My interest in making a good martini was sparked in what may be the most unlikely of places. It was not in some swanky cocktail bar in Melbourne or London. It was in the tropical heat of far north Queensland, Australia.
I was at the Nautilus bar in Port Douglas on a scorching December evening. The menu listed a selection of cocktails and martinis. A martini made with The Botanist gin caught my interest, primarily because this gin is made by the Scottish single malt producer Bruichladdich on the isle of Islay (with a still nicknamed “ugly Betty”, so I’m told). As soon as that expertly made icy cold martini hit my lips, I forgot about the tropical heat as my attention turned to the fascinating world of the martini.
The martini tends to have a base of either gin or vodka (usually two shots, or 60ml). The gin or vodka is then mixed with dry vermouth (usually one shot, or 30ml). The less vermouth which you add, the drier the martini.

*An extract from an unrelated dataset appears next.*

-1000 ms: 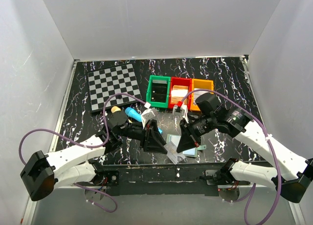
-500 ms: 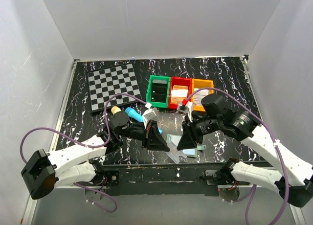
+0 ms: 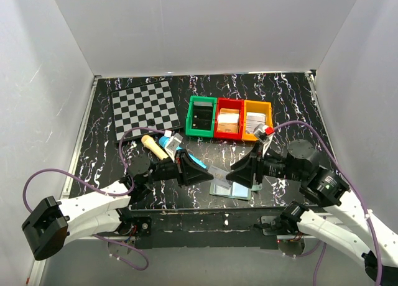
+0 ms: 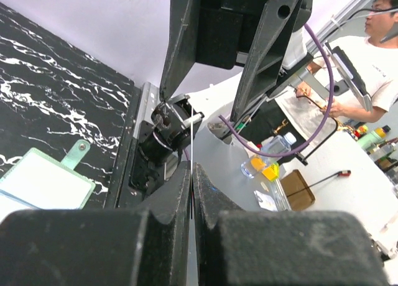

If you prefer a sweet martini, use sweet vermouth.
The mixture of gin (or vodka) and vermouth can be added to a container with ice, shaken or stirred, then strained into a martini glass. Once in that glass, the mixture is usually garnished with either an olive or lemon twist. Some people add a dash of bitters. That is a martini. Sounds simple, right?
Right! The martini is a really simple cocktail.
But, making a tasty martini isn’t just about mixing up a concoction of gin (or vodka) and vermouth and then throwing a toothpick skewered olive or lemon twist into the mix.
Gin versus vodka
Okay, so what is the difference between vodka and gin?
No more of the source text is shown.